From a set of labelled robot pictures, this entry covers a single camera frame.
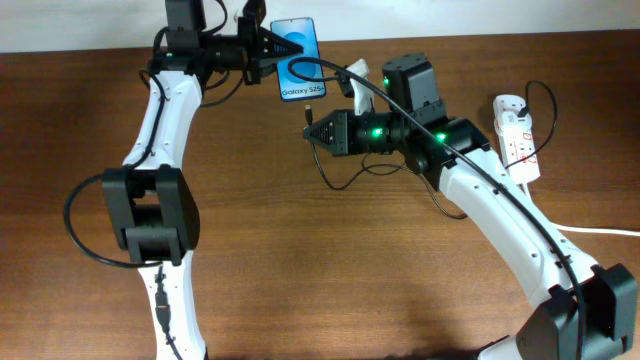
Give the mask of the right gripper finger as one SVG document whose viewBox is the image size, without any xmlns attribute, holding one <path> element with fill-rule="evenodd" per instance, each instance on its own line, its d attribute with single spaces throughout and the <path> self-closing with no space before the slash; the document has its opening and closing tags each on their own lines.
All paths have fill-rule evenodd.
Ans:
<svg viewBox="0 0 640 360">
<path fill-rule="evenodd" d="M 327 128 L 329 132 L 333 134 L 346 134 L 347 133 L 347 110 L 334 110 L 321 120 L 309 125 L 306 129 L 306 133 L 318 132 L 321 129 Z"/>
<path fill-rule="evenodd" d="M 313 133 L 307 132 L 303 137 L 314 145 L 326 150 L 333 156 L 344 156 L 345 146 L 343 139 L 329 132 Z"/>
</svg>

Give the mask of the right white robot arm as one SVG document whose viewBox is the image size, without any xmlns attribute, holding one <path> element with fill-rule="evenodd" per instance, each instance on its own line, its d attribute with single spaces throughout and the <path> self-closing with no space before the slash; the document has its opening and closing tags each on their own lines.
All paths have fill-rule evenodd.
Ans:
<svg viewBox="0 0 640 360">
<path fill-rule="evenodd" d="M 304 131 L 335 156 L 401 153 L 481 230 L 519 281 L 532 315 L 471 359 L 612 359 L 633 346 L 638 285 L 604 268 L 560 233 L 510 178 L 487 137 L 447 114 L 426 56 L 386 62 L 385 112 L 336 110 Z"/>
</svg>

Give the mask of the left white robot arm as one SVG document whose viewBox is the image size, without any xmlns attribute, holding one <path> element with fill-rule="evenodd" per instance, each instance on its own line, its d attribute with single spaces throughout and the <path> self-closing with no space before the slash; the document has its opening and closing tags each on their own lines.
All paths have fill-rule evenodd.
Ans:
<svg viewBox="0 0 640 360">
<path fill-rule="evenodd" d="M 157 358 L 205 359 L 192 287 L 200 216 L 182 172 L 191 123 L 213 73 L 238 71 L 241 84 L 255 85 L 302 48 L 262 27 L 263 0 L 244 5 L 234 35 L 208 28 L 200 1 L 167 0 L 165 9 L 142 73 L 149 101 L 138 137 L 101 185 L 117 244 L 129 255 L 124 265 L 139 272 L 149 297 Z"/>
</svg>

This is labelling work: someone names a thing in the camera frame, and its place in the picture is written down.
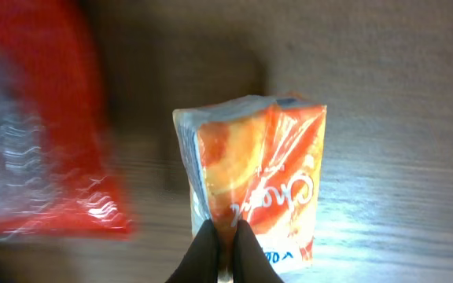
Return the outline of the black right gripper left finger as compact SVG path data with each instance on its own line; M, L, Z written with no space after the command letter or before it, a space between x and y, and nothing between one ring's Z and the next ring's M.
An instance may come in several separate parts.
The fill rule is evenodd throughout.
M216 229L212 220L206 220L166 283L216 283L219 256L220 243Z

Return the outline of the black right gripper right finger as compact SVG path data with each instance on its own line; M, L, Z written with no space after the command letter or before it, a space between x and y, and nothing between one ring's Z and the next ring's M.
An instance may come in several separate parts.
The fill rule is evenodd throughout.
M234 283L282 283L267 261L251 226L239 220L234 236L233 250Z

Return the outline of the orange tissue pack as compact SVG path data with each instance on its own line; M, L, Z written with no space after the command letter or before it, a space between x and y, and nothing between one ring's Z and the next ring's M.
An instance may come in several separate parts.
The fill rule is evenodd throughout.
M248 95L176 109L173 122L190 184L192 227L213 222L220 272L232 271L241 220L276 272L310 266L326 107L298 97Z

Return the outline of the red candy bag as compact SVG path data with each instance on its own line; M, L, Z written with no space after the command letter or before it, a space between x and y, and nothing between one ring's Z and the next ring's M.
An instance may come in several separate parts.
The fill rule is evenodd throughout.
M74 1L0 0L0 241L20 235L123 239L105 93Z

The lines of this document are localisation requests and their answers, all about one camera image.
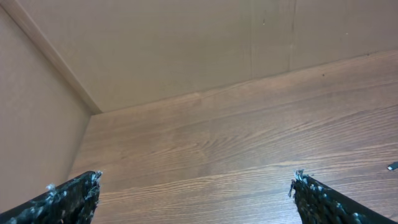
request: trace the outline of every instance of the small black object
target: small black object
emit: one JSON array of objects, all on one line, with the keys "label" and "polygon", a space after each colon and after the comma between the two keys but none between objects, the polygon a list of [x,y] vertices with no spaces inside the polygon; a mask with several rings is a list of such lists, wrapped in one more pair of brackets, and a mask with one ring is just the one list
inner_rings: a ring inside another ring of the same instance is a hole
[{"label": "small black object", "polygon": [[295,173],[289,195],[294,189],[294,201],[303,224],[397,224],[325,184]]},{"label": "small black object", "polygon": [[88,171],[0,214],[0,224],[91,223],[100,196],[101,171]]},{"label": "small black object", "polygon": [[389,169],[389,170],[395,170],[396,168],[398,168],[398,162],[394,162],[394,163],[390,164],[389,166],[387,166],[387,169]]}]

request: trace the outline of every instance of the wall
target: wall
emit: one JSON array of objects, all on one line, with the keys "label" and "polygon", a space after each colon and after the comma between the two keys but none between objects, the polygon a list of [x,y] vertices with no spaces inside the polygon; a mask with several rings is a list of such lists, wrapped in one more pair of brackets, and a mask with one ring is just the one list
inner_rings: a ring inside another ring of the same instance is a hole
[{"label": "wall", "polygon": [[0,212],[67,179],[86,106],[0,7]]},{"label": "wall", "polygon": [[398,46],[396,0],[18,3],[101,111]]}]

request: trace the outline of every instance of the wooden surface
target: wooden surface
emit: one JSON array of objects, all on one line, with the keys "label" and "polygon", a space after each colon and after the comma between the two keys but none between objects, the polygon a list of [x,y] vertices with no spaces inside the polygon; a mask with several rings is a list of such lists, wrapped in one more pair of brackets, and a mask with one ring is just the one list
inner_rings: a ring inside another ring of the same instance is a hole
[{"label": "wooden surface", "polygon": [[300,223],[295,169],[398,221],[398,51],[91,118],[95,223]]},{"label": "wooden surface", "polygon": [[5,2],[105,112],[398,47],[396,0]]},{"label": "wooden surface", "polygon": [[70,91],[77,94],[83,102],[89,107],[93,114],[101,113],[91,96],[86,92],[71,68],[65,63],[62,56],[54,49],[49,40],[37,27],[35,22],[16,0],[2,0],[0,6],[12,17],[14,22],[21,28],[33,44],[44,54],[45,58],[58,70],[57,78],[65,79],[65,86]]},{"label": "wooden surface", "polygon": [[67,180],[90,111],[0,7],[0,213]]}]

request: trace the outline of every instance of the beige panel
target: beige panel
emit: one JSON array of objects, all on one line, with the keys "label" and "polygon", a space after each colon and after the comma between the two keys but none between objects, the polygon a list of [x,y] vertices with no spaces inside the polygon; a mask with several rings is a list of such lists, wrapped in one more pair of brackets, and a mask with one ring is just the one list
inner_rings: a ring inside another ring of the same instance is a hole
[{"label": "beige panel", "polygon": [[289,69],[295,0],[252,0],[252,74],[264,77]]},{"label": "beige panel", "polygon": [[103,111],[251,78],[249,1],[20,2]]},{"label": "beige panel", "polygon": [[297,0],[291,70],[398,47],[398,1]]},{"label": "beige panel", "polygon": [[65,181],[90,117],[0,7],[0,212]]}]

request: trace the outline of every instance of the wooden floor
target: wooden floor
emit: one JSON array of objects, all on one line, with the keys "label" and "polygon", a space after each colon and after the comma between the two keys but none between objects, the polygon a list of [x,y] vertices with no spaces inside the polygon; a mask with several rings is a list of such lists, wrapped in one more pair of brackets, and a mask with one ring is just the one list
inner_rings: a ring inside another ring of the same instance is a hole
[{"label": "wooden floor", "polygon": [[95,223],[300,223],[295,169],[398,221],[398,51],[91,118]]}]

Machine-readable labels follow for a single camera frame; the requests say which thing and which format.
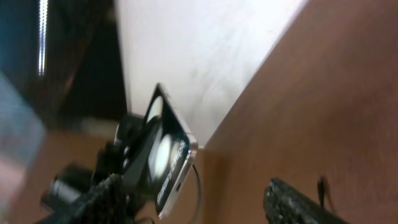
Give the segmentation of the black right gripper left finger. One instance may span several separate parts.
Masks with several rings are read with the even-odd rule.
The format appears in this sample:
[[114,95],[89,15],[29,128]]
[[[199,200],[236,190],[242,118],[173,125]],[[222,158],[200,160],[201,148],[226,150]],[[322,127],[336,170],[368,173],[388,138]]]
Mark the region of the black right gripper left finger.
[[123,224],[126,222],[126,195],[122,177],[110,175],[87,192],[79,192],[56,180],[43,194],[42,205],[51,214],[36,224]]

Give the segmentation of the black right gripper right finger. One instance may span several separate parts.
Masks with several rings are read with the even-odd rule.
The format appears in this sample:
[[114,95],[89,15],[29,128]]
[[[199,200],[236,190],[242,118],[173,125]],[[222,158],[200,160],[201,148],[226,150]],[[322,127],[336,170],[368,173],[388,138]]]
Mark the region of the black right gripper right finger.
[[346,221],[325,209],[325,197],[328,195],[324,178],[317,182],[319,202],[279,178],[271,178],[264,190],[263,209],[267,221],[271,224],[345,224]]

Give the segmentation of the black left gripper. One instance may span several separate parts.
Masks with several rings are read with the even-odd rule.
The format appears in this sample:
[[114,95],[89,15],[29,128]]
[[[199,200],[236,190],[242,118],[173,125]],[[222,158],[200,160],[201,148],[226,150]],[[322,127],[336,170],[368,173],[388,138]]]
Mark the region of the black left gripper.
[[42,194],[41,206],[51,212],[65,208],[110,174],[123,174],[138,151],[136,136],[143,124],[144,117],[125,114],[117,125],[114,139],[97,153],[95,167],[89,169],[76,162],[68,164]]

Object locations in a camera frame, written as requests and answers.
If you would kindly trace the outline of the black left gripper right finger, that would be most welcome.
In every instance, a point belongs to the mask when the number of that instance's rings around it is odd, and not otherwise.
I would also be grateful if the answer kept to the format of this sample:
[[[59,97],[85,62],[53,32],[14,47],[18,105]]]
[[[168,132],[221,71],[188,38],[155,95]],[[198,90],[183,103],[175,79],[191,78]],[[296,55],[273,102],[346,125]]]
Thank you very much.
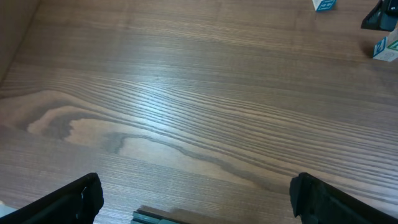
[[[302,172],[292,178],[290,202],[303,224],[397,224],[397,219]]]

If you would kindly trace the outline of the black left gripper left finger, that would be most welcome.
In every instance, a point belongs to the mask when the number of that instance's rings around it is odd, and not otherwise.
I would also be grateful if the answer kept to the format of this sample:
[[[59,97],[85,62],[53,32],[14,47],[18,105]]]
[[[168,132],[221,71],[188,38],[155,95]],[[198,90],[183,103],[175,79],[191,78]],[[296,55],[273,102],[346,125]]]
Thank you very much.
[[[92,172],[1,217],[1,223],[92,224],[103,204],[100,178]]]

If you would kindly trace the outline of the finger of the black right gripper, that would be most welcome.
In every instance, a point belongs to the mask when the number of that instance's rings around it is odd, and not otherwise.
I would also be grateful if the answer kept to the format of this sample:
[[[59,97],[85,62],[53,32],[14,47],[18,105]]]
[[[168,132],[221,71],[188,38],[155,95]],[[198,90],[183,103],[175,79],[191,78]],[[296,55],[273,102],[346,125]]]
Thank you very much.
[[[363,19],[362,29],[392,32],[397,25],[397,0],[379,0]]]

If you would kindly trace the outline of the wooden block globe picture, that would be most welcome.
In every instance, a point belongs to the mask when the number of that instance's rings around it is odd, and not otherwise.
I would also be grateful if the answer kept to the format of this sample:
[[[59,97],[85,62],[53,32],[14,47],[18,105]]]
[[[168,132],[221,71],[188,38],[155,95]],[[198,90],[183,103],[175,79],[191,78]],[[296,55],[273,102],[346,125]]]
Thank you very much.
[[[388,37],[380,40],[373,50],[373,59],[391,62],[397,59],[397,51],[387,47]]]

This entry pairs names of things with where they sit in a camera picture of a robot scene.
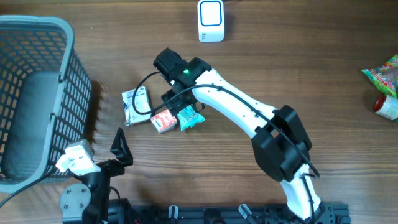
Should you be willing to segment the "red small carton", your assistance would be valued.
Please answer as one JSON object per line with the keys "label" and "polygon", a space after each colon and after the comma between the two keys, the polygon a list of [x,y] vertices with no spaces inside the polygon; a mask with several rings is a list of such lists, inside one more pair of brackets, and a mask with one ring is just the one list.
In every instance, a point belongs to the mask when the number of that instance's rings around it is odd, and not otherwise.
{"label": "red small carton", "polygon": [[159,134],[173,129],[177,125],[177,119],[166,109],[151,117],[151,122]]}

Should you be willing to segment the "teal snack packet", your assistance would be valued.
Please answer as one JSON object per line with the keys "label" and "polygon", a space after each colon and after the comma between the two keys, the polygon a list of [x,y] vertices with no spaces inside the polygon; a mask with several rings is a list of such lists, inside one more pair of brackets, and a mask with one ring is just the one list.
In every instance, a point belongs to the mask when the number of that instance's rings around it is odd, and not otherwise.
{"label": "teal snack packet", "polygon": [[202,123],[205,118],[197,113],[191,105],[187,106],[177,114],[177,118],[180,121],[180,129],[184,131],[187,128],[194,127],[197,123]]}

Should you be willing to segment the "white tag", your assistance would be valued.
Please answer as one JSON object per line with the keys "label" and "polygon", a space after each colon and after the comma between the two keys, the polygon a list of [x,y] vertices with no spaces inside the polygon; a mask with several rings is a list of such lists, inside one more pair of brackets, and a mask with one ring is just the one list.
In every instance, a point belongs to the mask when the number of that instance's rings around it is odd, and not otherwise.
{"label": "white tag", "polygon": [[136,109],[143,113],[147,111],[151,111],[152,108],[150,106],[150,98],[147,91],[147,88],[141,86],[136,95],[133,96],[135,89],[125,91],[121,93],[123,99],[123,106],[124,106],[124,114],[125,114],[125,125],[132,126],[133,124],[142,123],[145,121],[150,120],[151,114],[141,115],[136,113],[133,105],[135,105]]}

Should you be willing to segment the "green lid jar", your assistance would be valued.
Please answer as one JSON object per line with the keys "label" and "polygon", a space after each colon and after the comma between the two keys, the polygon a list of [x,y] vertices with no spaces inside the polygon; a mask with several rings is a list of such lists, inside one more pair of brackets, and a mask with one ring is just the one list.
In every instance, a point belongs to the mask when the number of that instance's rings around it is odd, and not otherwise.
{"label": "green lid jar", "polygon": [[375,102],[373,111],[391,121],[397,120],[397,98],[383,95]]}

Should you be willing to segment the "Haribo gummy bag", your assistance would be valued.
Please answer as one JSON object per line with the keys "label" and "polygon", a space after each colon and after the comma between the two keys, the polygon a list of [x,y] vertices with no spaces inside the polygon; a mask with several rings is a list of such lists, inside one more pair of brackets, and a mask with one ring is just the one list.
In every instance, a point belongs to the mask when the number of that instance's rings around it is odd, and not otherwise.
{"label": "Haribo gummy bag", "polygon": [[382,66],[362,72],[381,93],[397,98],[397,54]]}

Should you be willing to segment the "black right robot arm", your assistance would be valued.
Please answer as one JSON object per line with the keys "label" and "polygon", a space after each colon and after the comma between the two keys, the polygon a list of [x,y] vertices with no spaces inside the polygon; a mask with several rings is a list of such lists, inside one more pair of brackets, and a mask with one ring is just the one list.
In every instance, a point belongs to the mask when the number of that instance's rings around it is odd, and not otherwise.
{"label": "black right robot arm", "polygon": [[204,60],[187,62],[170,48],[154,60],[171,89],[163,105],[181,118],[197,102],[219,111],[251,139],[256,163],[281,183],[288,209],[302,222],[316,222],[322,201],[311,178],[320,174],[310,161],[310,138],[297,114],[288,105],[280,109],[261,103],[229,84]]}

ACTIVITY: Each line from the top of the records through the one containing "Give the mask of the right gripper" needs to be transcribed exactly, without pictures.

RESPONSE FOR THIS EXERCISE:
From a set of labelled robot pictures, this entry covers a single camera frame.
Give the mask of the right gripper finger as one SVG document whose viewBox is the image size, without any xmlns attribute, holding one <path> element with fill-rule="evenodd" per instance, each instance on its own line, its d attribute with single spaces throughout and the <path> self-closing with no space before the slash; the document has its opening and closing tags each on their own lines.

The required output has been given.